23 Üzerine salgın hastalık gönderecek, Sokaklarında kan akıtacağım. Kentin içinde, her yanında Kılıçla yaralananlar düşüp ölecekler. O zaman benim RAB olduğumu anlayacaklar.’”
So then I will send against her, pestilence and blood in her streets, And the wounded shall fall in her midst by the sword upon her from every side, — And they shall know that, I, am Yahweh.

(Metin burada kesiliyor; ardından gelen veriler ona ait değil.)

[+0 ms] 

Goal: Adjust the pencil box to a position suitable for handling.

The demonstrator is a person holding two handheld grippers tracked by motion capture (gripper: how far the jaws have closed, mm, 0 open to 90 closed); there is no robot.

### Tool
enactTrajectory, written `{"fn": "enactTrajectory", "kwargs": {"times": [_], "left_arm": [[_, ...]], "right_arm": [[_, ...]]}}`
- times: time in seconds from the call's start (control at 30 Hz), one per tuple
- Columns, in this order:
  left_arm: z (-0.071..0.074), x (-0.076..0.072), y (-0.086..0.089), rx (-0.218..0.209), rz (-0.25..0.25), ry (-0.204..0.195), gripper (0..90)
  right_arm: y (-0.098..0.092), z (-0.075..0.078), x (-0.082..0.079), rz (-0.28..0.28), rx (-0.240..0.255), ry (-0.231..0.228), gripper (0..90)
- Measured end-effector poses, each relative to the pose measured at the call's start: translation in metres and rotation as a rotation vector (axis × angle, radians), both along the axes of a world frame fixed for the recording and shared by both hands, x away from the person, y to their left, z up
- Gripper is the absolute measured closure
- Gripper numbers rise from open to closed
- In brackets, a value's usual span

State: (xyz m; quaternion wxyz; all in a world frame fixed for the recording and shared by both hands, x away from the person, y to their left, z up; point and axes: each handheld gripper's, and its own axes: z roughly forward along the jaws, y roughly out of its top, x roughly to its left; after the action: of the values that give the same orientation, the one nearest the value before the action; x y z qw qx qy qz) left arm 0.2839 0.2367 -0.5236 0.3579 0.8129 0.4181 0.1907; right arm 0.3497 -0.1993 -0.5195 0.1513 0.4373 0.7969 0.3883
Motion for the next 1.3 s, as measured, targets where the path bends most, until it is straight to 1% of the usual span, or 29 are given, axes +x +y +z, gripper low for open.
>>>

24 “‘İsrail halkını küçümseyen Çevre uluslardan hiçbiri Bir daha İsrail için batan bir çalı, Acıtan bir diken olmayacak. O zaman benim RAB olduğumu anlayacaklar.
And the house of Israel shall no more have a stinging prickle or a wounding thorn, of any round about them who used to despise them, - So shall they know that, I, am The Lord Yahweh.
25 “‘Egemen RAB şöyle diyor: İsrail halkını aralarına dağılmış oldukları uluslardan topladığım, ulusların gözü önünde kutsallığımı gösterdiğim zaman kulum Yakup'a verdiğim kendi ülkelerine yerleşecekler.
Thus saith My Lord, Yahweh, When I gather together the house of Israel, from the midst of the peoples among whom they have been scattered, and shall hallow myself in them before the eyes of the nations Then shall they dwell upon their own soil, which I gave to my servant—to Jacob:
26 Orada güvenlik içinde yaşayacak, evler yapacak, bağlar dikecekler. Onları küçümseyen bütün çevre ulusları cezalandırdığımda güvenlik içinde yaşayacaklar. O zaman benim Tanrıları RAB olduğumu anlayacaklar.’”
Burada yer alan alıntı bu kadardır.